With that lengthy preface about throttling, let’s just make it clear that all of the benchmark results here are from post-reboot testing, so throttling should not be present. What we find is that the GT 750M is a reasonable mainstream mobile GPU that can easily handle our “Value” settings and outside of the most demanding titles (e.g. Metro: Last Light) it can run our “Mainstream” settings as well. Not surprisingly, “Enthusiast” quality is mostly out of the question, except with older and/or less demanding titles. As for gaming at the native 3200x1800 resolution, that’s generally more than you can hope to get out of the GT 750M. Some games will certainly break 30 FPS at low to moderate settings, but in most cases opting for a lower resolution with higher quality settings will provide the better experience.

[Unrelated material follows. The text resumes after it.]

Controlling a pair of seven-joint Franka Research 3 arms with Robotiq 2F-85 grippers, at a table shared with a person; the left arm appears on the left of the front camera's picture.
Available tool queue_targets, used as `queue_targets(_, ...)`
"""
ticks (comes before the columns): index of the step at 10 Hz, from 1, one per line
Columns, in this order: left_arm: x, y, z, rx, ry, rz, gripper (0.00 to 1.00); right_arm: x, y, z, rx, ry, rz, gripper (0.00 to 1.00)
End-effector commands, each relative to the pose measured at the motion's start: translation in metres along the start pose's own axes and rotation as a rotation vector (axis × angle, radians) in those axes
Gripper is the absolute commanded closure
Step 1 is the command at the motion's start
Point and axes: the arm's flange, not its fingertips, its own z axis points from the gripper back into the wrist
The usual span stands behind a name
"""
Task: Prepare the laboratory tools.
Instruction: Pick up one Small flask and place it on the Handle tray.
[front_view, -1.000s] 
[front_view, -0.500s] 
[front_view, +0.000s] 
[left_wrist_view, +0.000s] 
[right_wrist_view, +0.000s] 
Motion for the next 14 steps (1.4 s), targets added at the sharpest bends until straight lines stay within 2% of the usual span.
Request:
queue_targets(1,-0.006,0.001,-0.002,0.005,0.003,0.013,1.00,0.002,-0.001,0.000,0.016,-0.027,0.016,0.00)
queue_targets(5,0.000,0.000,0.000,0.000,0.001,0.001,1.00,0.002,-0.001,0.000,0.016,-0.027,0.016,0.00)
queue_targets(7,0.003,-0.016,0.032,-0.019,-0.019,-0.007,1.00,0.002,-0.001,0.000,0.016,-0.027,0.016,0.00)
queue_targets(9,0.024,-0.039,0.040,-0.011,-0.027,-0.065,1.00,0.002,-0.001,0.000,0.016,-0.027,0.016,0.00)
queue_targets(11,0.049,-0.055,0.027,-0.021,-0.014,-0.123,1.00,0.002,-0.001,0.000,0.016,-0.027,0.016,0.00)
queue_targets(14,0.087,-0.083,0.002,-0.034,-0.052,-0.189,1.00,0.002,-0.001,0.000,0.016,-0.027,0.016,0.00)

I also want to make note here that with 2014, we’re going to be reducing the number of games we test in our laptop reviews. There’s a real concern that running too many GPU-centric tests can distract from the overall target market for a device. While I’ve gone ahead and included most of the games from our 2013 test suite in Mobile Bench, moving forward we have decided to focus on just four games. Our current list consists of Bioshock Infinite, GRID 2, Metro: Last Light, and StarCraft II: Heart of the Swarm. These should provide a sufficient amount of data that we’ll be able to say how well a system handles gaming workloads. In some reviews we will also include other titles (e.g. if there’s a new GPU that warrants additional investigative work), including some less demanding games that will better illustrate the “casual gaming” aspect.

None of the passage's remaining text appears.